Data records
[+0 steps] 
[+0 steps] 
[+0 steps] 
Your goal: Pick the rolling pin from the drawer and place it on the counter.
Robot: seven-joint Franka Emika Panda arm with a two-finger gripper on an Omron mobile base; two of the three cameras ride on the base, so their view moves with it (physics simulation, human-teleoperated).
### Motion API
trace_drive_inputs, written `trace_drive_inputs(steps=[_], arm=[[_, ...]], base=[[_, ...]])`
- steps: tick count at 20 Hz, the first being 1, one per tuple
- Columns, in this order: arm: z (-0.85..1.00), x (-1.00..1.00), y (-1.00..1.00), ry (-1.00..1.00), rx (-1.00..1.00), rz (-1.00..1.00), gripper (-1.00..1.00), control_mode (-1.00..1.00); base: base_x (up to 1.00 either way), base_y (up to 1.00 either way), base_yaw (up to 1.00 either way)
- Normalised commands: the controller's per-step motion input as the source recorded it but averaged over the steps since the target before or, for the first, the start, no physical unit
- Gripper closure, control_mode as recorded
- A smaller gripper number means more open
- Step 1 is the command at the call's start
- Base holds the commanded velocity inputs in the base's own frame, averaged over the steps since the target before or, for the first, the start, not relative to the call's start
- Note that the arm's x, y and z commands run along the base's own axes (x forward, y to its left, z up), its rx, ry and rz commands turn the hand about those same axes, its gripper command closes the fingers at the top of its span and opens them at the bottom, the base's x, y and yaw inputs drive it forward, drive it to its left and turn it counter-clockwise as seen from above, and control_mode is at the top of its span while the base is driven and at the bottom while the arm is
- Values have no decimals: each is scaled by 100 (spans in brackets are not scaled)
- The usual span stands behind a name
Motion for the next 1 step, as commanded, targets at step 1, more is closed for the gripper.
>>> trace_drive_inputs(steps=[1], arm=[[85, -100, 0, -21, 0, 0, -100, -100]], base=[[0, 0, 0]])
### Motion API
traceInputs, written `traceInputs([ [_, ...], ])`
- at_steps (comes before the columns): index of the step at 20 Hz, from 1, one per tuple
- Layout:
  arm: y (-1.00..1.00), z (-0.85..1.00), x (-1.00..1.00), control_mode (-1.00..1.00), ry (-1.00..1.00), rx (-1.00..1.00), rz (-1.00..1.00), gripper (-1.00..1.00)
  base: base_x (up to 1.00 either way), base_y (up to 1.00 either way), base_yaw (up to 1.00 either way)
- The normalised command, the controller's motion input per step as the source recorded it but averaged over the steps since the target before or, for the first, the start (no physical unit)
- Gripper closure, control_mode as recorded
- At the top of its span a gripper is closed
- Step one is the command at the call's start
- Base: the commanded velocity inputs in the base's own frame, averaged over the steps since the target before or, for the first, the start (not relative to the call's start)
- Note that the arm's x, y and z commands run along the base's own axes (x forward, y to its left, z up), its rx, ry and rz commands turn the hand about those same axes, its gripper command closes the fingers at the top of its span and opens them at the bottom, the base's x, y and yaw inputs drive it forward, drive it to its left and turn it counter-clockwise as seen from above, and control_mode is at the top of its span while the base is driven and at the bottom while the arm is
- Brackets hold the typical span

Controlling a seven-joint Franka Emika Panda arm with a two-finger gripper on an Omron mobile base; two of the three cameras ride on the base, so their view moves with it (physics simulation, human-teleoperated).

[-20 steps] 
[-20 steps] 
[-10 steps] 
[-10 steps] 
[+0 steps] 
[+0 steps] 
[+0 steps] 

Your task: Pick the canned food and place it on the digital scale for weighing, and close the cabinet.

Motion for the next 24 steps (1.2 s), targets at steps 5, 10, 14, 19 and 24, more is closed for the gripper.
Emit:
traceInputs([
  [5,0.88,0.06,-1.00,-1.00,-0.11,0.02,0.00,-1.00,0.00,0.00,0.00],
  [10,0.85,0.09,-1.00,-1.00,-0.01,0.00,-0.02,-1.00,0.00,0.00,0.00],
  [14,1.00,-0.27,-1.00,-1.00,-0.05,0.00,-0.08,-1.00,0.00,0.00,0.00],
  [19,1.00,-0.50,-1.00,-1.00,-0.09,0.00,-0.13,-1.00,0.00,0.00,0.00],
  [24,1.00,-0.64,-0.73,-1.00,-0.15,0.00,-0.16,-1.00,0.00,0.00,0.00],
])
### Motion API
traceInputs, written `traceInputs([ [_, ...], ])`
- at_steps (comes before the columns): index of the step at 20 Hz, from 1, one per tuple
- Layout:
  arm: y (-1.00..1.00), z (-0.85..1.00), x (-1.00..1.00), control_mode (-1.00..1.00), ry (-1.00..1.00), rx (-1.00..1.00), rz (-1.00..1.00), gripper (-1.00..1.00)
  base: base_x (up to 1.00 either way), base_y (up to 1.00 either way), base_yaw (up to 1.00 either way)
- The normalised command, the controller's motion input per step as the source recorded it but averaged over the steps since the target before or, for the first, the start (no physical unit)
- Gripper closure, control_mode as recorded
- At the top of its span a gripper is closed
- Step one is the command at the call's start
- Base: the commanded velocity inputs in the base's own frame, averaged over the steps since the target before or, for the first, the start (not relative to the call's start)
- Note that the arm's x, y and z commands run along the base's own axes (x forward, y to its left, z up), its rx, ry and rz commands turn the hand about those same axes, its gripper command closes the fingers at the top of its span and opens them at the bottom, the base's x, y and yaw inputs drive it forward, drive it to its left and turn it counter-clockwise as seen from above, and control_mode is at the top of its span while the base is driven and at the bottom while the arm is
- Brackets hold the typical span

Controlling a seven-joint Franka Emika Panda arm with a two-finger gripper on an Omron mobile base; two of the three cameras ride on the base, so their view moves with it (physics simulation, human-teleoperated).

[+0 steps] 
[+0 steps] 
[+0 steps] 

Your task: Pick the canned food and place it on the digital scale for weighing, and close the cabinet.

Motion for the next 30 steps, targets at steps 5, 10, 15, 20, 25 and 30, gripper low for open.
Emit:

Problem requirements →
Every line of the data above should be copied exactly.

Result →
[+0 steps] 
[+0 steps] 
[+0 steps] 
Your goal: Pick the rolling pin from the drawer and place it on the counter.
Robot: seven-joint Franka Emika Panda arm with a two-finger gripper on an Omron mobile base; two of the three cameras ride on the base, so their view moves with it (physics simulation, human-teleoperated).
### Motion API
trace_drive_inputs, written `trace_drive_inputs(steps=[_], arm=[[_, ...]], base=[[_, ...]])`
- steps: tick count at 20 Hz, the first being 1, one per tuple
- Columns, in this order: arm: z (-0.85..1.00), x (-1.00..1.00), y (-1.00..1.00), ry (-1.00..1.00), rx (-1.00..1.00), rz (-1.00..1.00), gripper (-1.00..1.00), control_mode (-1.00..1.00); base: base_x (up to 1.00 either way), base_y (up to 1.00 either way), base_yaw (up to 1.00 either way)
- Normalised commands: the controller's per-step motion input as the source recorded it but averaged over the steps since the target before or, for the first, the start, no physical unit
- Gripper closure, control_mode as recorded
- A smaller gripper number means more open
- Step 1 is the command at the call's start
- Base holds the commanded velocity inputs in the base's own frame, averaged over the steps since the target before or, for the first, the start, not relative to the call's start
- Note that the arm's x, y and z commands run along the base's own axes (x forward, y to its left, z up), its rx, ry and rz commands turn the hand about those same axes, its gripper command closes the fingers at the top of its span and opens them at the bottom, the base's x, y and yaw inputs drive it forward, drive it to its left and turn it counter-clockwise as seen from above, and control_mode is at the top of its span while the base is driven and at the bottom while the arm is
- Values have no decimals: each is scaled by 100 (spans in brackets are not scaled)
- The usual span stands behind a name
Motion for the next 1 step, as commanded, targets at step 1, more is closed for the gripper.
>>> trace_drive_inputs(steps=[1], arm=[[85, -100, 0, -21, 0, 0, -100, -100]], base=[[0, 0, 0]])
### Motion API
traceInputs, written `traceInputs([ [_, ...], ])`
- at_steps (comes before the columns): index of the step at 20 Hz, from 1, one per tuple
- Layout:
  arm: y (-1.00..1.00), z (-0.85..1.00), x (-1.00..1.00), control_mode (-1.00..1.00), ry (-1.00..1.00), rx (-1.00..1.00), rz (-1.00..1.00), gripper (-1.00..1.00)
  base: base_x (up to 1.00 either way), base_y (up to 1.00 either way), base_yaw (up to 1.00 either way)
- The normalised command, the controller's motion input per step as the source recorded it but averaged over the steps since the target before or, for the first, the start (no physical unit)
- Gripper closure, control_mode as recorded
- At the top of its span a gripper is closed
- Step one is the command at the call's start
- Base: the commanded velocity inputs in the base's own frame, averaged over the steps since the target before or, for the first, the start (not relative to the call's start)
- Note that the arm's x, y and z commands run along the base's own axes (x forward, y to its left, z up), its rx, ry and rz commands turn the hand about those same axes, its gripper command closes the fingers at the top of its span and opens them at the bottom, the base's x, y and yaw inputs drive it forward, drive it to its left and turn it counter-clockwise as seen from above, and control_mode is at the top of its span while the base is driven and at the bottom while the arm is
- Brackets hold the typical span

Controlling a seven-joint Franka Emika Panda arm with a two-finger gripper on an Omron mobile base; two of the three cameras ride on the base, so their view moves with it (physics simulation, human-teleoperated).

[-20 steps] 
[-20 steps] 
[-10 steps] 
[-10 steps] 
[+0 steps] 
[+0 steps] 
[+0 steps] 

Your task: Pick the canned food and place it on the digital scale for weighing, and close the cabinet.

Motion for the next 24 steps (1.2 s), targets at steps 5, 10, 14, 19 and 24, more is closed for the gripper.
Emit:
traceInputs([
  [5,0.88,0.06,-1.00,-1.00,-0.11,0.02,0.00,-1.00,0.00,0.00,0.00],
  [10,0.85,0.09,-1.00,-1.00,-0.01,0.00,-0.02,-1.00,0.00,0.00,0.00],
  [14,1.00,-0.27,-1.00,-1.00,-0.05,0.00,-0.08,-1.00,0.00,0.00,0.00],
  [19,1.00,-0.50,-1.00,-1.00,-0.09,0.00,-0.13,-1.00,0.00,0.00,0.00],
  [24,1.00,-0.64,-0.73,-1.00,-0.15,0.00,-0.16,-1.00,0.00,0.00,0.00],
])
### Motion API
traceInputs, written `traceInputs([ [_, ...], ])`
- at_steps (comes before the columns): index of the step at 20 Hz, from 1, one per tuple
- Layout:
  arm: y (-1.00..1.00), z (-0.85..1.00), x (-1.00..1.00), control_mode (-1.00..1.00), ry (-1.00..1.00), rx (-1.00..1.00), rz (-1.00..1.00), gripper (-1.00..1.00)
  base: base_x (up to 1.00 either way), base_y (up to 1.00 either way), base_yaw (up to 1.00 either way)
- The normalised command, the controller's motion input per step as the source recorded it but averaged over the steps since the target before or, for the first, the start (no physical unit)
- Gripper closure, control_mode as recorded
- At the top of its span a gripper is closed
- Step one is the command at the call's start
- Base: the commanded velocity inputs in the base's own frame, averaged over the steps since the target before or, for the first, the start (not relative to the call's start)
- Note that the arm's x, y and z commands run along the base's own axes (x forward, y to its left, z up), its rx, ry and rz commands turn the hand about those same axes, its gripper command closes the fingers at the top of its span and opens them at the bottom, the base's x, y and yaw inputs drive it forward, drive it to its left and turn it counter-clockwise as seen from above, and control_mode is at the top of its span while the base is driven and at the bottom while the arm is
- Brackets hold the typical span

Controlling a seven-joint Franka Emika Panda arm with a two-finger gripper on an Omron mobile base; two of the three cameras ride on the base, so their view moves with it (physics simulation, human-teleoperated).

[+0 steps] 
[+0 steps] 
[+0 steps] 

Your task: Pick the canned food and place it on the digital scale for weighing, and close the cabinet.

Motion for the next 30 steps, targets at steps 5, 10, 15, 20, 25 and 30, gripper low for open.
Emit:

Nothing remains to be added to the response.